A neutron star is a stellar object whose density is about that of nuclear matter,$\mathbf{2}\mathbf{\times }{\mathbf{10}}^{\mathbf{17}}\mathbf{}\mathbf{kg}\mathbf{/}{\mathbf{m}}^{\mathbf{3}}$ . Suppose that the Sun were to collapse and become such a star without losing any of its present mass. What would be its radius?

The density of the nuclear matter,$\mathrm{p}=2\times {10}^{17}\mathrm{kg}/{\mathrm{m}}^3$

Mean density of Sun according to Appendix C,${\mathrm{p}}_{\mathrm{s}}=1410\times {10}^{17}\mathrm{kg}/{\mathrm{m}}^3$

Mean radius of Sun according to Appendix C,${\mathrm{R}}_{\mathrm{s}}=6.96\times {10}^8\mathrm{m}$

As per the given concept, the Sun is to collapse to form into a star whose density is given. Thus, keeping the mass constant and relating this to the density, volume, and mass relation, we can get that the radius' cube value is inversely proportional to the density. Thus, using this proportionality relation, we can get the required value.

Formula:

The density of a spherical object, $p=\frac{m}{{\displaystyle \frac{4}{3}}\pi R^3}.......\left(1\right)$

From equation (1), we get that

$\mathrm{p}\mathrm{\alpha }\frac{1}{{\mathrm{R}}^3}$with all other terms as costant.

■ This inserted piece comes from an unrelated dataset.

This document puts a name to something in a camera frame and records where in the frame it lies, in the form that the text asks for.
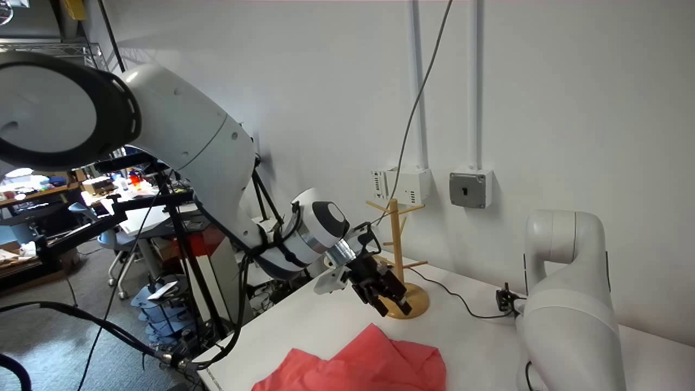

$\mathrm{R}\mathrm{\alpha }\frac{1}{{\mathrm{p}}^{1/3}}$

Thus, using this above relation and the given data, we can get the radius of the star as follows:

$$\begin{gathered} \mathrm{R}={\mathrm{R}}_{\mathrm{s}}{\left[\frac{{\mathrm{p}}_{\mathrm{s}}}{\mathrm{p}}\right]}^{1/3} \\ =\left(6.96\times {10}^8\mathrm{m}\right){\left[\frac{\left(1410\times {10}^{17}\mathrm{kg}/{\mathrm{m}}^3\right)}{\left(2\times {10}^{17}\mathrm{kg}/{\mathrm{m}}^3\right)}\right]}^{1/3} \\ =1.3\times {10}^4\mathrm{m} \\ =13\mathrm{km} \end{gathered}$$

Hence, the value of the radius is 13 km.